== Recorded data ==

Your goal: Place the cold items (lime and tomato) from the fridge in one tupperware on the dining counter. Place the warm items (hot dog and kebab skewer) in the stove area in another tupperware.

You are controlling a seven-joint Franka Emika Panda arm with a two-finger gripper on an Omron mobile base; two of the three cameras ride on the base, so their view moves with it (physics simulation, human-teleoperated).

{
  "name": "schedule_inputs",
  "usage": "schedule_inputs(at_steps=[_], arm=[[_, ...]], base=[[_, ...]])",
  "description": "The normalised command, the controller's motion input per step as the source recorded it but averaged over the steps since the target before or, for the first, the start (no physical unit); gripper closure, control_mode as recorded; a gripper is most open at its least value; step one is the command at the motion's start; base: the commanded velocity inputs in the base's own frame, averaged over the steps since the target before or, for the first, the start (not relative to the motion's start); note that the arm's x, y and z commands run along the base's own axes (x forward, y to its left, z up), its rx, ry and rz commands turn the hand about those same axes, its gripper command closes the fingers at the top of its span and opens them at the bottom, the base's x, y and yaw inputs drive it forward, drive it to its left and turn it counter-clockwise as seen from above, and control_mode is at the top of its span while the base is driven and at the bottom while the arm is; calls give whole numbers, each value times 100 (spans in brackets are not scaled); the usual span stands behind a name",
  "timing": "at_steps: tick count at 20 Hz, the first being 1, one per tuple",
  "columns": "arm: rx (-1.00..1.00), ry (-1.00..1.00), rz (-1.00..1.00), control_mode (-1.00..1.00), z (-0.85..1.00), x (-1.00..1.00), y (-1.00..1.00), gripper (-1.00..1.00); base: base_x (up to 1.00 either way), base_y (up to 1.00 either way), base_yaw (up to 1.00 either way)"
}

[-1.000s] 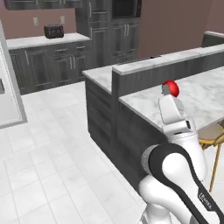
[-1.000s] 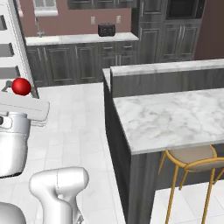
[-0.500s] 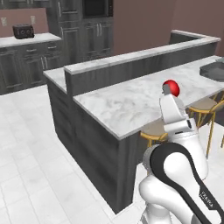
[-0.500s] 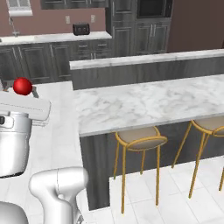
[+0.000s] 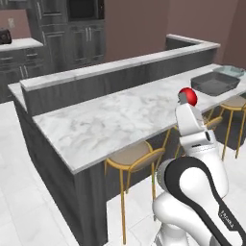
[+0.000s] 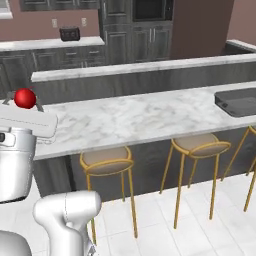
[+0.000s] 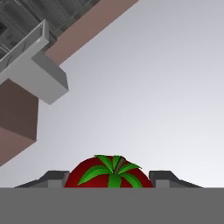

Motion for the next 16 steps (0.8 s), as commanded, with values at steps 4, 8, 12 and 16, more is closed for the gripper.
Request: schedule_inputs(at_steps=[4, 8, 12, 16], arm=[[0, 0, 0, 100, 0, 0, 0, 100], [0, 0, 0, 100, 0, 0, 0, 100], [0, 0, 0, 100, 0, 0, 0, 100], [0, 0, 0, 100, 0, 0, 0, 100]], base=[[36, -100, 0], [30, -100, 0], [31, -100, 0], [37, -100, 0]])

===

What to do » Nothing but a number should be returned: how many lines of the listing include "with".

Written solution » 2